EŞSİZ BİR ÇİÇEK OLAN YALNIZLIK

Yalın bir cümleyle tek başınalık... Yalnızlığın kökenine indiğimizde yalın kelimesinden türediğini neredeyse çoğumuz biliyoruz. O muhteşem yalın kalma, sade bir ön görüm isteğini kimi zaman elimizde olmadan yapmaktayız. Bulunduğumuz çağda  oldukça tanıdık gelen bu kelime bir hastalık mı yoksa zehirli bir hastalığın eşsiz tedavisi mi diye düşünmeden edemiyorum.
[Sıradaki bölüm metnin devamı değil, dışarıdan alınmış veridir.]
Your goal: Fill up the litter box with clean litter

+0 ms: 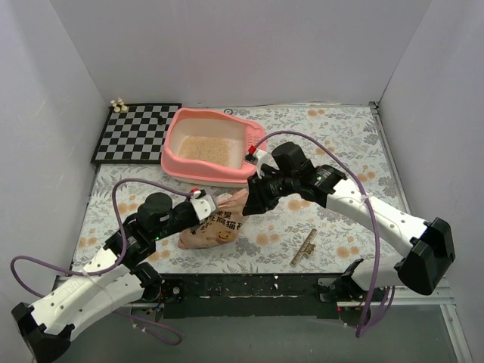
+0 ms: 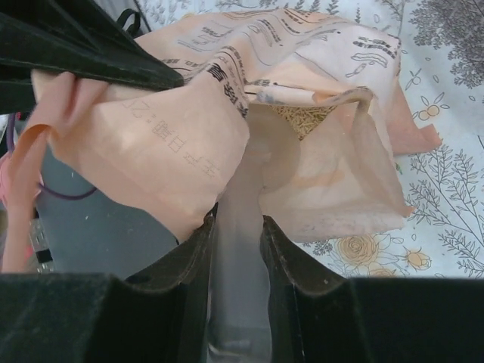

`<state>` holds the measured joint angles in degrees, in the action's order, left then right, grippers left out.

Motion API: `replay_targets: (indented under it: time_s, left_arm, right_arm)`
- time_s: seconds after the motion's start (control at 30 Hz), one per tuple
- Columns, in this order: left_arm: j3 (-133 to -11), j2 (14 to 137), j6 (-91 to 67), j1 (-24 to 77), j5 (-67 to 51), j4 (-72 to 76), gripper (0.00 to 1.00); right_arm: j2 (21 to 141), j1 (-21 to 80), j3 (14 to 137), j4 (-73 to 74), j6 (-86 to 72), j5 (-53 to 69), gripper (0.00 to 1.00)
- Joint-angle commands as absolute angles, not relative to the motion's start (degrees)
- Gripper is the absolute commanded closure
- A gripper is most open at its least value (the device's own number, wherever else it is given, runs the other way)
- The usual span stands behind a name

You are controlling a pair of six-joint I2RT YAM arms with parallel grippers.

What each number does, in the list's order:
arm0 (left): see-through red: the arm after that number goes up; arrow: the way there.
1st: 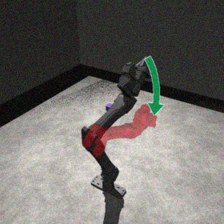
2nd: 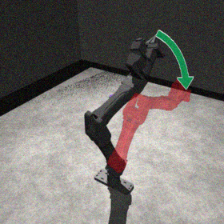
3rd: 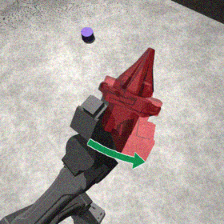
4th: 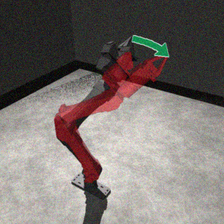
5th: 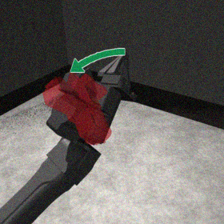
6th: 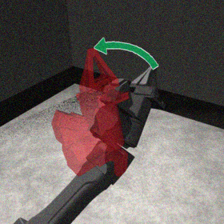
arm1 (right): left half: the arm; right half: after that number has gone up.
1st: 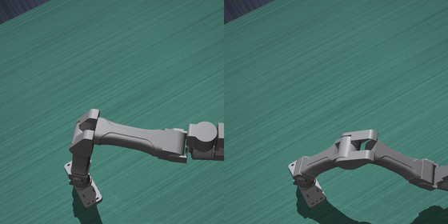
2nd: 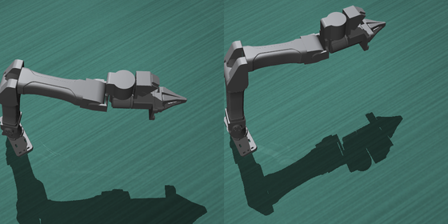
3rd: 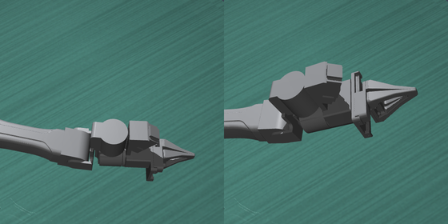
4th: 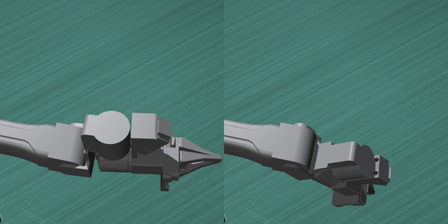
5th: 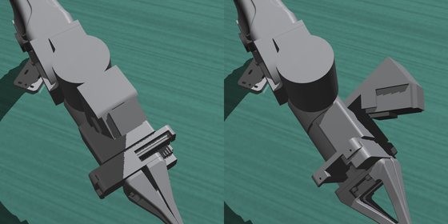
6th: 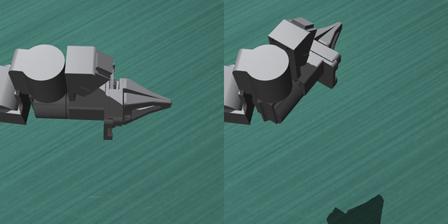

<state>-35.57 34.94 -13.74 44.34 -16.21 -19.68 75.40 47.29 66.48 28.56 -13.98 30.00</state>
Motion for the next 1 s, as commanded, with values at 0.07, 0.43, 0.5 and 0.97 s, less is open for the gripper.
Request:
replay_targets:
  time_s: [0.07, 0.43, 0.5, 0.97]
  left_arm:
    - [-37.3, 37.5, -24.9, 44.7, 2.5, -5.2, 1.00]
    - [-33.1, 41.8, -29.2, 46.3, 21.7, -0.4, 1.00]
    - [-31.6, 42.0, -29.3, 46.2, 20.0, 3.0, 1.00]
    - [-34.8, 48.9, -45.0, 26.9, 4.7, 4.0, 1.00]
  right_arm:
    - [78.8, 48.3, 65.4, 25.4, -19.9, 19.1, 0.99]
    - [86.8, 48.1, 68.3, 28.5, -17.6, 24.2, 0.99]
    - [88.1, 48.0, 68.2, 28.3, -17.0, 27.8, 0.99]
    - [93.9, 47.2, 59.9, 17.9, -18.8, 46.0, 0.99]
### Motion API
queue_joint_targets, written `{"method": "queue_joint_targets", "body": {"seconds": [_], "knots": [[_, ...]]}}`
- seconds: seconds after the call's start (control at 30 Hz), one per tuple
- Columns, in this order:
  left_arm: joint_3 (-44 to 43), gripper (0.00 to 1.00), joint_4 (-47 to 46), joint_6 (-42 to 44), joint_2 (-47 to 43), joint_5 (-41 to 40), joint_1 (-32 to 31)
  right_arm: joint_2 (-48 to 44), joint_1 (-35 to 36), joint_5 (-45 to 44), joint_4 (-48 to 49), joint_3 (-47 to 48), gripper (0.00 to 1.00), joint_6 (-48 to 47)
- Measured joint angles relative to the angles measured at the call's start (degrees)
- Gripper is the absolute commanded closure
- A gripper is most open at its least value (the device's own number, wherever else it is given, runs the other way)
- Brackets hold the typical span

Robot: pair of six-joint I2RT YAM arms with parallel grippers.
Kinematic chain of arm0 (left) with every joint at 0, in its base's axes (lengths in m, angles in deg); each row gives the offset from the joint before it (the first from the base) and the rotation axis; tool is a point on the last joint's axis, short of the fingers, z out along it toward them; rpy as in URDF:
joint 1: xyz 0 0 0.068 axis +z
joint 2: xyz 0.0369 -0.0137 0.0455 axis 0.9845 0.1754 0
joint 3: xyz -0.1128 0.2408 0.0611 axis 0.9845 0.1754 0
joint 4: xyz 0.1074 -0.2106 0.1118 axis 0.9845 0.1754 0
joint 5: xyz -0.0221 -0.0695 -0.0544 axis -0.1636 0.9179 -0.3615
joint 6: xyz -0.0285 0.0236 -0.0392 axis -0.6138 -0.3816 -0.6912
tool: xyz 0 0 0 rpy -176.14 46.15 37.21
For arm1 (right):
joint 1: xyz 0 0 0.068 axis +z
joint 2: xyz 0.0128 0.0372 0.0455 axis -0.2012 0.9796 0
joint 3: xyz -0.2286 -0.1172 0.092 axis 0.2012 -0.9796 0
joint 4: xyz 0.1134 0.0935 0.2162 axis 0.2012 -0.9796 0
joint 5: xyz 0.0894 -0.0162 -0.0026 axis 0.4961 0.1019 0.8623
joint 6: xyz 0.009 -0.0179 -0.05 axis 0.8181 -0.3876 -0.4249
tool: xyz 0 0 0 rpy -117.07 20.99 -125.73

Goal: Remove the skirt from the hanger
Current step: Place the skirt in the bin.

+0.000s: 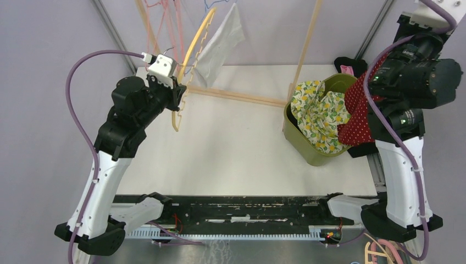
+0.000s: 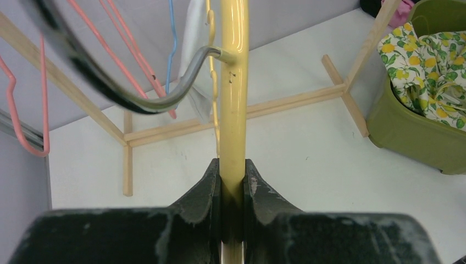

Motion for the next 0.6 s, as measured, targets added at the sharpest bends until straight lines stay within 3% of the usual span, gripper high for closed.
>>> {"method": "queue_joint_targets", "body": {"seconds": [0.17, 0.43, 0.6], "knots": [[0.0, 0.97, 0.1, 0.2, 0.2, -0.4, -0.5, 0.0, -0.6, -1.0, -2.3, -7.4, 0.99, 7.0], [0.0, 0.97, 0.8, 0.3, 1.2, -1.0, -0.6, 9.2, -0.9, 1.6, -12.1, -12.6, 0.99, 20.0], [0.0, 0.97, 1.1, 1.0, 1.8, -2.0, -0.6, 7.0, -1.2, 2.3, -13.8, -22.5, 0.99, 28.6]]}}
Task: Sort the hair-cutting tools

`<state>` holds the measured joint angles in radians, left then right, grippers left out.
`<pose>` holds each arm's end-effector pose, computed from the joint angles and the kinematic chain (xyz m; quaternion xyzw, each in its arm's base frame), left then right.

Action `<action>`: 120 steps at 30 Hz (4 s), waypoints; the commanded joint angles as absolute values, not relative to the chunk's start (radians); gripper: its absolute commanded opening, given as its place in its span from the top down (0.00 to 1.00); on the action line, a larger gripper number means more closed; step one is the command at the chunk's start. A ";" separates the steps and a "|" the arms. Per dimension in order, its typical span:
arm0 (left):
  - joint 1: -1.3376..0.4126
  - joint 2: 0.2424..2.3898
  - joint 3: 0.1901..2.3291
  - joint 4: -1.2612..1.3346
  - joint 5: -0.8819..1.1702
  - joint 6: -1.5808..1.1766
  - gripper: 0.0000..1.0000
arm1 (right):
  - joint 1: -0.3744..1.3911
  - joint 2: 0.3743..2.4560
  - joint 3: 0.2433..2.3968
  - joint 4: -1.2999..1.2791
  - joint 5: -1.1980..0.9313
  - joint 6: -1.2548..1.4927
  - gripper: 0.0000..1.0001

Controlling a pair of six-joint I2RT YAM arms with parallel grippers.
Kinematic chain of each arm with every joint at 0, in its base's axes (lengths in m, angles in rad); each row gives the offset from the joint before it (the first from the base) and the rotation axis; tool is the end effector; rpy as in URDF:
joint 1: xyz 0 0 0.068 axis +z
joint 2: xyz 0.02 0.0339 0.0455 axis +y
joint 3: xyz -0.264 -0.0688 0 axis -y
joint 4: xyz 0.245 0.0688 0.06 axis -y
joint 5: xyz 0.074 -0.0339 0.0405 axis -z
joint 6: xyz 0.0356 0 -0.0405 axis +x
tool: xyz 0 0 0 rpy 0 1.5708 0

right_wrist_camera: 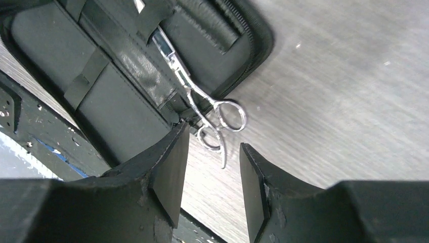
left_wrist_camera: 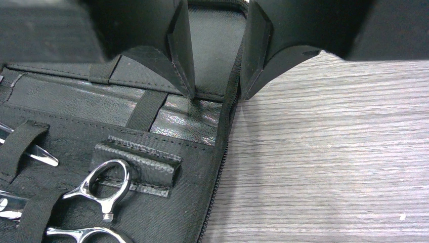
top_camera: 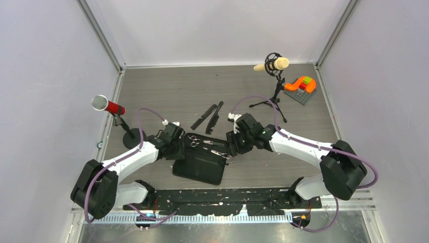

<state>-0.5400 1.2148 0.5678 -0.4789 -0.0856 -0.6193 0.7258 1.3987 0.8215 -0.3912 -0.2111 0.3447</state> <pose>0.1789 -0.1037 0.1623 -0.0481 0.9733 -0.0858 0.2073 0.2004 0.1878 0.2005 -0.2106 0.9266 0.2370 0.2024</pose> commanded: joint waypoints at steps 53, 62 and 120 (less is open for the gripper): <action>-0.543 1.239 0.556 -0.400 -0.034 -0.624 0.63 | 0.955 1.541 0.900 -0.460 0.074 0.305 0.95; -0.543 1.233 0.554 -0.400 -0.030 -0.625 0.63 | 0.973 1.573 0.936 -0.440 0.057 0.305 0.95; -0.543 1.143 0.528 -0.414 0.030 -0.661 0.60 | 0.994 1.515 0.980 -0.394 0.222 0.342 0.46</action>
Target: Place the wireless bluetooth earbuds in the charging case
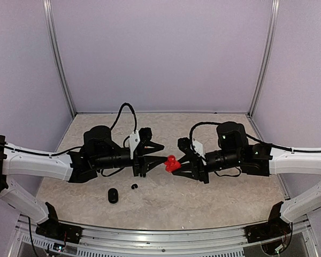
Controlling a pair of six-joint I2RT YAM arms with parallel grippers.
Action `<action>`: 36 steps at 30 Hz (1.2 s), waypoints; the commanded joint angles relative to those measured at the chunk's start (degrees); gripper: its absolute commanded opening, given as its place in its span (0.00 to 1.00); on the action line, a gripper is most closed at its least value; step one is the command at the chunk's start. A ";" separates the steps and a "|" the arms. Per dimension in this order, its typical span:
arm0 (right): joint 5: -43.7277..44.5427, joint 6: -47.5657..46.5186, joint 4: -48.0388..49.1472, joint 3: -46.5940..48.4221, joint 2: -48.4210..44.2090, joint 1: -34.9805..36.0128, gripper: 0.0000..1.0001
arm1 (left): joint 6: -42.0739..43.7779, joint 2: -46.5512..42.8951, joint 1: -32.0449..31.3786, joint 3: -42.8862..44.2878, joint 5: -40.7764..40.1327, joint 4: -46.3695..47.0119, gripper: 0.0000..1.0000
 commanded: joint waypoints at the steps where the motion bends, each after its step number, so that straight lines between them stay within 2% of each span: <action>1: -2.60 -0.41 -0.44 -0.66 -1.31 0.35 0.13 | -0.53 -1.21 0.89 -0.86 -2.95 2.48 0.44; 7: -1.51 -0.38 -0.05 -0.99 -1.32 0.32 0.13 | -0.78 -1.34 1.18 -1.70 -1.38 3.61 0.44; 14: -1.20 0.36 1.16 -3.01 -4.38 -1.68 0.13 | -7.07 -3.34 5.09 -5.01 3.35 10.31 0.47; 18: -1.95 0.29 2.95 -5.39 -8.12 -3.04 0.14 | -9.26 -2.63 6.48 -4.30 2.64 10.65 0.47; 21: -1.68 1.41 3.73 -6.45 -10.26 -4.32 0.15 | -12.68 0.42 7.97 0.54 -0.58 5.77 0.47; 26: -1.20 4.99 5.43 -7.96 -13.50 -8.32 0.15 | -15.97 12.03 8.02 13.23 -6.25 -5.80 0.49; 36: 1.42 11.90 7.94 -11.89 -21.74 -16.96 0.17 | -18.69 34.94 5.71 32.99 -6.88 -13.74 0.52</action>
Mutlak bir paydada buluşamayan bu düşünce fiziken yalnızlıktan ziyade ruhsal bir döngünün esiri olmaktan kendini alıkoyamıyor. İnsanların yalnızken yaratıcılık duygusu bir şiir, bir şarkı, bir kitap yazdırtabiliyor ve hatta buna örnek verebileceğim bir sürü başarı hikayesi yalnız kalan insanların süslü cümleleriyle buluşuyor. Peki bir yalnızlık hikayesi gerçekten devrim yaptırabilecek değerleri mi taşıyor yoksa bir zehir gibi tüm benliği ele mi geçiriyor. Ya da yalnızlık bir araç olsaydı gıcırdayan bir beşik mi olurdu. Hiç büyüyemezken ve yeterince küçükken bir beşik mi tasarlardı benliğimiz bir bebeğin susmak bilmeyen ağlayı...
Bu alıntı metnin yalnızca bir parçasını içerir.